The Consensus Problem
In a distributed system, we need:
- Agreement: All nodes decide on the same value
- Validity: The decided value was proposed by some node
- Termination: All non-faulty nodes eventually decide
Paxos: The Classic Approach
Paxos, introduced by Leslie Lamport, is notoriously difficult to understand. It operates in phases:
- Prepare phase: Proposer sends a prepare request
- Promise phase: Acceptors respond with promises
- Accept phase: Proposer sends accept requests
- Accepted phase: Acceptors accept the value
The complexity comes from handling failures and concurrent proposals.
Raft: Understandability First
Raft was designed with understandability as a primary goal. It decomposes consensus into:
- Leader election: One node becomes the leader
- Log replication: Leader replicates log entries
- Safety: Ensuring correctness even with failures
The key insight is that having a strong leader simplifies the protocol significantly.
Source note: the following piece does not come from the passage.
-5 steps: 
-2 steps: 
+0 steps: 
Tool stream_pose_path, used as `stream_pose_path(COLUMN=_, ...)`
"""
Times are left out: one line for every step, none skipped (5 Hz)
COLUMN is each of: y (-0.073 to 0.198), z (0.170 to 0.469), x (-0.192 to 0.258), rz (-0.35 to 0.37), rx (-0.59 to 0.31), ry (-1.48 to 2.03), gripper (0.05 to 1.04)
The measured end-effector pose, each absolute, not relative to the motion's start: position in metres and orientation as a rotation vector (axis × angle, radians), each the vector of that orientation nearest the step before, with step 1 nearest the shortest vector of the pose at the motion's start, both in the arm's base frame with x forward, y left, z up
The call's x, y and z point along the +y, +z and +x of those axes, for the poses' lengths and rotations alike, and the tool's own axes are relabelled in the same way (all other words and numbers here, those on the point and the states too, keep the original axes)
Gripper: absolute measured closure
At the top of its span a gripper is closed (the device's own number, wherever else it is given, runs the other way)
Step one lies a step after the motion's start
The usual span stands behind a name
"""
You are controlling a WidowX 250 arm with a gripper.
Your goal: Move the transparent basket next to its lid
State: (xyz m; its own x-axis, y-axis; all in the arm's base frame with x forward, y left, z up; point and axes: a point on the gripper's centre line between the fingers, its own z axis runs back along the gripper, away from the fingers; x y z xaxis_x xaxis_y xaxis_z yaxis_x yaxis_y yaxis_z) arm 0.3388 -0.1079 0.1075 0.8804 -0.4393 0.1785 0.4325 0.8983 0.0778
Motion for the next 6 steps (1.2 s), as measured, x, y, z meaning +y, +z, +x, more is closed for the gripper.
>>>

Implementation Considerations
When implementing consensus:
- Raft is generally easier to implement correctly
- Paxos can be more flexible in certain scenarios
- Both require careful handling of network partitions
- Performance characteristics vary by workload
Real-World Usage
- etcd and Consul use Raft
- Google Chubby uses Paxos
- ZooKeeper uses Zab (similar to Paxos)
The choice often depends on the specific requirements and the team's familiarity with the algorithm.